So around 6 months ago I moved to a different city. I met a girl and we became quick friends.

Fast forward to now, we’ve had multiple sleepovers, stayed with eachother for a week, spent the new years together etc. She and my partner get on well amazingly. They’re two sides of the same coin and my partner thinks the same way. We’re long distance so he can’t be here for everything and likes that I get a “replacement” person. We’re all very chaotic high energy people, but I’m not loud like them so they love that they could scream at eachother, while I’m just vibing.

Some time ago, around a week, I’ve realised that I’ve developed a crush on her. She used to ask me if she’s my type. I am bisexual and so I showed her my Tinder account and my matches (partner knows and I found some friends on there already) and she quickly exclaimed that she does look like my type. I sheepishly replied “kind of, on the spectrum”. Which I went back to around two weeks ago and showed her one of the girls and said “welp. Guess you were all along”.

We’re always joking about fucking eachother, slapping eachother’s ass, she has seen my boobs multiple times (even drew on them) and we’re generally starting to become comfortable with eachother physically. I caressed her in a club’s smokeroom (I admit, I was teasing her. She’s attractive in full ravewear) and she turned around and hissed “don’t do that, I’m getting horny”. Partner was absorbed by a conversation so he didn’t notice.

She’s much more experienced than I am. She has slept with multiple people, has dated around and in general she’s one of those “crazy” types. I am into it, personally. My partner was also more experimental than I am, but I settled for him as my second sexual partner and nothing has happened since. I’ve kissed two girls while extremely drunk and I don’t even remember the event. We call it an open relationship but personally, men are a no go for me. We both agreed that girls, especially bisexual ones, are completely okay. We stick to it. The agreement is that once I have a friend I can fuck, the threesome topic will be broached.

The most intimate moment between me and her has been a recent depressive episode she had (bipolar). I caressed her leg and then, when I was completely sleep deprieved and just let go, I cuddled her. I could tell she woke up for a second, but she didn’t move away. Didn’t wiggle out. It was very wholesome and we both paid no attention to it in the morning. We always touch butts while sleeping and when very very drunk, I touched her a bit but she must have fallen asleep.

So my issue is, with the overwhelming evidence that we both are into eachother and whatever this thing is (a crush? friendship? sisterhood? nothing specific?) how do I let go of my fear of physical intimacy? I get very anxious and physically unable to perform unless I’m very drunk. The only person I was immidiatelly comfortable with was my partner and I was also drunk… I guess I could take her to a bar and try to kiss her (very likely she’s waiting for it as well) but I’m scared of what would happen later. The previous time a friend baited the girls “c’mon you’re both into eachother. Kiss her” and I’m wondering if taking her with us would be better.

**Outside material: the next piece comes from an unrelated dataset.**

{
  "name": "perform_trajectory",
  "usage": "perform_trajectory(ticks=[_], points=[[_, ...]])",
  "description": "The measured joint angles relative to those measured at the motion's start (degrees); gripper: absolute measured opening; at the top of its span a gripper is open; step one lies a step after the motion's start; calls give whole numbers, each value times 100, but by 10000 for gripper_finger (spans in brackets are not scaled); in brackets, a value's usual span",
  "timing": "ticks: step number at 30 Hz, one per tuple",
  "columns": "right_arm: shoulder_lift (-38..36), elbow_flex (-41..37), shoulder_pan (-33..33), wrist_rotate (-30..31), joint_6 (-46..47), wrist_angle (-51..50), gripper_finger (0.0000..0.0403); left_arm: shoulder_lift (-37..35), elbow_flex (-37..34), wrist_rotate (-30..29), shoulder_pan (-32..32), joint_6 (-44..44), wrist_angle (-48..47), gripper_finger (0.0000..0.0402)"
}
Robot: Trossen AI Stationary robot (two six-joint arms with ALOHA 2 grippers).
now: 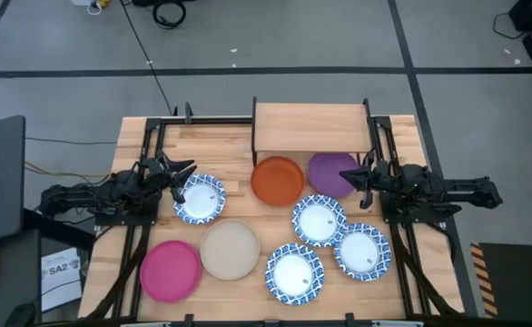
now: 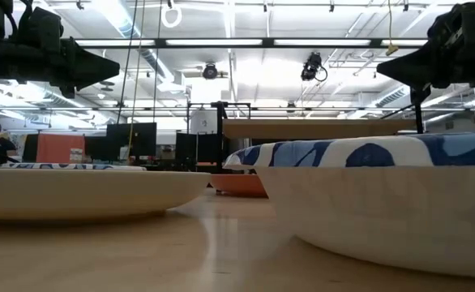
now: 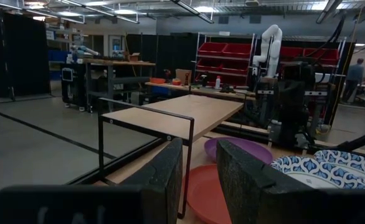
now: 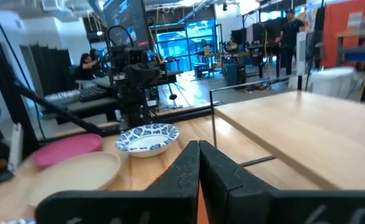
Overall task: Place and stack plates onto a shelf
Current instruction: Put the white plate on the shelf
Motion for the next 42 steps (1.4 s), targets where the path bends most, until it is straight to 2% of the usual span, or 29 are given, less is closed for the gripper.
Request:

Recently I asked my partner if he finds her attractive and would like to sleep with her and he immidiatelly said yes. I told her so and she was acting very proud “I know everyone wants to do so” and offered a threesome jokingly. She previously mentioned a foursome and I told it to my partner as a joke and he was… up for it? My recent relationships have been all over the place.

I think about kissing her but also taking care of her, because that’s how I am with all of my friends. I am confused but I’m pretty sure I don’t want to date her. I don’t see myself in a relationship with her. More like friends with benefits? Not sure. But we plan on moving in together for the duration of our stay in the city. It’s going to be crazy.

Help

1 comment
  1. Talk to her honestly. Tell her that you love her friendship, but you’re curious about doing more. Literally, everything you wrote here could be said to her. I do NOT recommend making a move before setting a boundary of fwb only. Make sure everyone has the same expectations and have some fun.